Sample-Optimal Parametric Q-Learning Using Linearly Additive Features
This work provides a sample-optimal solution for reinforcement learning in large-scale MDPs with linearly additive features, which is significant for applications requiring efficient learning in high-dimensional or infinite state spaces, though it is incremental as it builds on existing parametric Q-learning methods.
The paper tackles the problem of sample-efficient reinforcement learning in large-scale Markov decision processes by proposing a parametric Q-learning algorithm that achieves an ε-optimal policy using a sample size proportional to the feature dimension and independent of the state space size, with a proven upper bound of Õ(K/ε²(1-γ)³) samples and a matching lower bound confirming optimality.
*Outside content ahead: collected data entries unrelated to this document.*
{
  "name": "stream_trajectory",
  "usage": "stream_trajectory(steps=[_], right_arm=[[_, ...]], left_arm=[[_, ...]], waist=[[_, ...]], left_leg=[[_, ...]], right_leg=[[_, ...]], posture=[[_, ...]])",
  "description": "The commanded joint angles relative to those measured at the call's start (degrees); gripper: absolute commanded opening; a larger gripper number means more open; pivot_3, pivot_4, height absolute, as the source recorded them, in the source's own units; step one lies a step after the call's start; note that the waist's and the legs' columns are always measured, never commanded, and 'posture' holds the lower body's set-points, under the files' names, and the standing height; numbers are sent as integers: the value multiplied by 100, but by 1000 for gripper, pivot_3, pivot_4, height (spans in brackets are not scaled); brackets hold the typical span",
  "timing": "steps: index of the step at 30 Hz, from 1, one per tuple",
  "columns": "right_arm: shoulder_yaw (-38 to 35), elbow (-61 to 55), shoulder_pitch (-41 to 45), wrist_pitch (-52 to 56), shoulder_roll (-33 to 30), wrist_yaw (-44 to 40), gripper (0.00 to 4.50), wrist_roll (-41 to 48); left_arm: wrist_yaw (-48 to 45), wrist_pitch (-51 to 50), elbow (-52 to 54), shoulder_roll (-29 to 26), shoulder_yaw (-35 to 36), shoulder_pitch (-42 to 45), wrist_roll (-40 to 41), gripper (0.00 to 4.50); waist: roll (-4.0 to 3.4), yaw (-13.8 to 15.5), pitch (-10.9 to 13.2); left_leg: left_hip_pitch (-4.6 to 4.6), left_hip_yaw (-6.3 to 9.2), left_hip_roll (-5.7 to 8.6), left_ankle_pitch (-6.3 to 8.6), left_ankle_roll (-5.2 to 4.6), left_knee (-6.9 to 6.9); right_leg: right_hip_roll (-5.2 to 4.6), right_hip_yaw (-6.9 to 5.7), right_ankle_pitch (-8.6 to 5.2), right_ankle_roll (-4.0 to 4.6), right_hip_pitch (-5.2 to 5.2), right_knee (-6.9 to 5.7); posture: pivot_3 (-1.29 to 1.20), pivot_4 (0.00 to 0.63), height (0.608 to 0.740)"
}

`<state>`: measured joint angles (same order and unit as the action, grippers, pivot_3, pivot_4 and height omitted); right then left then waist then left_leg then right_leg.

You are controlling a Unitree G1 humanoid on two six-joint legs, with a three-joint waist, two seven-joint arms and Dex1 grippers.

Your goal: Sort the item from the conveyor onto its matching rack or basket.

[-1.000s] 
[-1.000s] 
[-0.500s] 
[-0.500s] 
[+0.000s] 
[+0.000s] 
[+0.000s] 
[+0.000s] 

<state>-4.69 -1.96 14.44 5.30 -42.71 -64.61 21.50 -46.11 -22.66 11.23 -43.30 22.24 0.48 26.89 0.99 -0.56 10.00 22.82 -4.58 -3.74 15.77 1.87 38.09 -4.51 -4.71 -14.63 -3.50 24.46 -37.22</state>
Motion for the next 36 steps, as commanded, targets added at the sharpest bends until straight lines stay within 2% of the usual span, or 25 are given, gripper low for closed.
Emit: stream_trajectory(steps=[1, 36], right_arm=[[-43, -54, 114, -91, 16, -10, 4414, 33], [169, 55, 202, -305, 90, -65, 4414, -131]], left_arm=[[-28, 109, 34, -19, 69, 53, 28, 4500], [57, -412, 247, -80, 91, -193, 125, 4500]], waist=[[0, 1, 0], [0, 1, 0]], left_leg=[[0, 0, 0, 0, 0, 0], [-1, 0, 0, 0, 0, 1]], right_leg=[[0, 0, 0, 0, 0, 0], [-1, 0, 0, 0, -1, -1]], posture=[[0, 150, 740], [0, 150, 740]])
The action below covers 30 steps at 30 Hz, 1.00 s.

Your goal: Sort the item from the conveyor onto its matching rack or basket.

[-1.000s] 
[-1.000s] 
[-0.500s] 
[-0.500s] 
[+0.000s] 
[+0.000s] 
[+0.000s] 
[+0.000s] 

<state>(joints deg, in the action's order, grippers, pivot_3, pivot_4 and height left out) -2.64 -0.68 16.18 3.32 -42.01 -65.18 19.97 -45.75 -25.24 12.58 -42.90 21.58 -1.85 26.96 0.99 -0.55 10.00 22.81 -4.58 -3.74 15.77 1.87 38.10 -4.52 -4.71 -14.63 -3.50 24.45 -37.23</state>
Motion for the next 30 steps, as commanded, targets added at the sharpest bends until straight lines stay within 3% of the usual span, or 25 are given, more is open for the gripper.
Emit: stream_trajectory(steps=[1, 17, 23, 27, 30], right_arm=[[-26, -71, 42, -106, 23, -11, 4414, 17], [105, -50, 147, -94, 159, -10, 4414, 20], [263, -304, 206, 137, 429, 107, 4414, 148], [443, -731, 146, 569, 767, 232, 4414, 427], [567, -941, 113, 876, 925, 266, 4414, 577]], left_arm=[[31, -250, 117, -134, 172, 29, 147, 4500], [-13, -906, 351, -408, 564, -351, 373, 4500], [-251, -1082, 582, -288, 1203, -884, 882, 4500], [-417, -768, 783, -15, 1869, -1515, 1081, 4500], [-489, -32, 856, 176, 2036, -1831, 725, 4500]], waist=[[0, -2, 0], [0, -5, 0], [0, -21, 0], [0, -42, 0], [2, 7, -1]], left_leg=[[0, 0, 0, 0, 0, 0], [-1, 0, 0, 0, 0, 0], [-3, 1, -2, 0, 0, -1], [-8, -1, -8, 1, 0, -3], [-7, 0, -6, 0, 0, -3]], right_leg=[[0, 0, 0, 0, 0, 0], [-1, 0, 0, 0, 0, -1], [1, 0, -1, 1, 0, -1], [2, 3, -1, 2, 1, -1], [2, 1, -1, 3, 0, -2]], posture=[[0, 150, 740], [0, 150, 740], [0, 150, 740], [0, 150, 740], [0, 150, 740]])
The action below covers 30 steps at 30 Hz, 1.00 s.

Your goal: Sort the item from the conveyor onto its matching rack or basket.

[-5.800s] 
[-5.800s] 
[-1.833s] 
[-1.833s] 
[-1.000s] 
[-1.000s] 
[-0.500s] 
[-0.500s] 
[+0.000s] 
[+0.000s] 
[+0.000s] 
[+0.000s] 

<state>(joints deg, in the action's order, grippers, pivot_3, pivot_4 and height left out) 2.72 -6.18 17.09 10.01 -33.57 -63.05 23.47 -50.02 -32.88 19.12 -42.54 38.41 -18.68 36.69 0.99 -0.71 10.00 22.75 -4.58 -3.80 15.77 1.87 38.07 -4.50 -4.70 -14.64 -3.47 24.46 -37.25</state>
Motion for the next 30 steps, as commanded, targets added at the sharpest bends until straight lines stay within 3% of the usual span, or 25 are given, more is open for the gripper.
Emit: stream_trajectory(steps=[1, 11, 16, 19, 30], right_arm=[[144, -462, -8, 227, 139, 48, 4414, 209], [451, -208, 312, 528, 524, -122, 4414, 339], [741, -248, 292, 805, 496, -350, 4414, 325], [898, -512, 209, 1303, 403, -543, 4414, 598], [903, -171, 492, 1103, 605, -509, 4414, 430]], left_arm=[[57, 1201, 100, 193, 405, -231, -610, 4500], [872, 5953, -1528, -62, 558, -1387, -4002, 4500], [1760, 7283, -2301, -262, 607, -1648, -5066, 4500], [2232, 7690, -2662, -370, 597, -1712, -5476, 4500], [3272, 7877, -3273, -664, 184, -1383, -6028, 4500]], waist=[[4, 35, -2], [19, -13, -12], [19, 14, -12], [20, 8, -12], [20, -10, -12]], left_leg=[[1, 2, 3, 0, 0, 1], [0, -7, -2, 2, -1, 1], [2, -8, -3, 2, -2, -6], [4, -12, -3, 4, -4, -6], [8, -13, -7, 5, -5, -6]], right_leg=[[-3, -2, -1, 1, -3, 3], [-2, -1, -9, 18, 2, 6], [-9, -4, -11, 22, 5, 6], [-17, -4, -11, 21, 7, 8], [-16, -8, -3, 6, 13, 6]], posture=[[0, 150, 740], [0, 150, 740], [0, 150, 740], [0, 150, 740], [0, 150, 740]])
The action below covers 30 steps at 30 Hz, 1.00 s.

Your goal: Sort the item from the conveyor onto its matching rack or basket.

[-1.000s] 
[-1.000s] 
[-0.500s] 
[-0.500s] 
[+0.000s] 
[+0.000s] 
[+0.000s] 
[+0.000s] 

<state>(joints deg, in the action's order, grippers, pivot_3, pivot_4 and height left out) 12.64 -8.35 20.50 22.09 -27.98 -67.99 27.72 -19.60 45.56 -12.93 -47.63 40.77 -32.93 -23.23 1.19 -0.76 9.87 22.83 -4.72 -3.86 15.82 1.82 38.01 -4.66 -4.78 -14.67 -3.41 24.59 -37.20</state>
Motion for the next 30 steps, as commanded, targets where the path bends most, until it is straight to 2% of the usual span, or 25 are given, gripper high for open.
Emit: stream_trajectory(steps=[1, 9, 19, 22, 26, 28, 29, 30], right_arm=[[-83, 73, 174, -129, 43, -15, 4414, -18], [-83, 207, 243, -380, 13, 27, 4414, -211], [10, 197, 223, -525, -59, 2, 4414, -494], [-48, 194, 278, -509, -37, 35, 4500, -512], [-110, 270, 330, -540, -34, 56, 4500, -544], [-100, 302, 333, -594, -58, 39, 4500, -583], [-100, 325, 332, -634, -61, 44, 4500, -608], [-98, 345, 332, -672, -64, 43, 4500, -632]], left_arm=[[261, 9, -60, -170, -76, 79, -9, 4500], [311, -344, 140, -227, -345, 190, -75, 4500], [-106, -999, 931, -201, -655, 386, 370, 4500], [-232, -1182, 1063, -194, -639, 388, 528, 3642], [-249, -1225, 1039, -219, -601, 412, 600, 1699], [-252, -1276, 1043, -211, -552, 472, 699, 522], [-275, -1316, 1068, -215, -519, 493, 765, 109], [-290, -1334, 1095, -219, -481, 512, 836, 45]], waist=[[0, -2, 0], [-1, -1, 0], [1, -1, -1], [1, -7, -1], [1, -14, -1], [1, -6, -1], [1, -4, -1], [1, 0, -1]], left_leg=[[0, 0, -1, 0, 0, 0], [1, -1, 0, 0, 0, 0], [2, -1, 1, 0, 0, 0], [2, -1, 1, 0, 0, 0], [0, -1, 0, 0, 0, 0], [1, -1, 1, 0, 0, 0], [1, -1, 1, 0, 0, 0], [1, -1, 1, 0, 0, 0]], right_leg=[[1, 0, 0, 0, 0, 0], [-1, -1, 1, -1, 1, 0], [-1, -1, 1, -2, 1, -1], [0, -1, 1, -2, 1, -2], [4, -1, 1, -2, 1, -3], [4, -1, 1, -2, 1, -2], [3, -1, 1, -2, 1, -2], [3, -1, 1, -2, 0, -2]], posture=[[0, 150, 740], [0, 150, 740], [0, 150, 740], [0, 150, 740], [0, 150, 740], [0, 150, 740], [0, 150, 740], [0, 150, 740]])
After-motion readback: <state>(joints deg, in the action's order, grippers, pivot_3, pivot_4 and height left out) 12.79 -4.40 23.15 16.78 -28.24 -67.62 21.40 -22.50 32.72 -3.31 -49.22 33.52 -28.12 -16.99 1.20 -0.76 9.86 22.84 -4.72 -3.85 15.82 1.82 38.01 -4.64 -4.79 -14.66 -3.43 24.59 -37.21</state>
Consider a Markov decision process (MDP) that admits a set of state-action features, which can linearly express the process's probabilistic transition model. We propose a parametric Q-learning algorithm that finds an approximate-optimal policy using a sample size proportional to the feature dimension $K$ and invariant with respect to the size of the state space. To further improve its sample efficiency, we exploit the monotonicity property and intrinsic noise structure of the Bellman operator, provided the existence of anchor state-actions that imply implicit non-negativity in the feature space. We augment the algorithm using techniques of variance reduction, monotonicity preservation, and confidence bounds. It is proved to find a policy which is $ε$-optimal from any initial state with high probability using $\widetilde{O}(K/ε^2(1-γ)^3)$ sample transitions for arbitrarily large-scale MDP with a discount factor $γ\in(0,1)$. A matching information-theoretical lower bound is proved, confirming the sample optimality of the proposed method with respect to all parameters (up to polylog factors).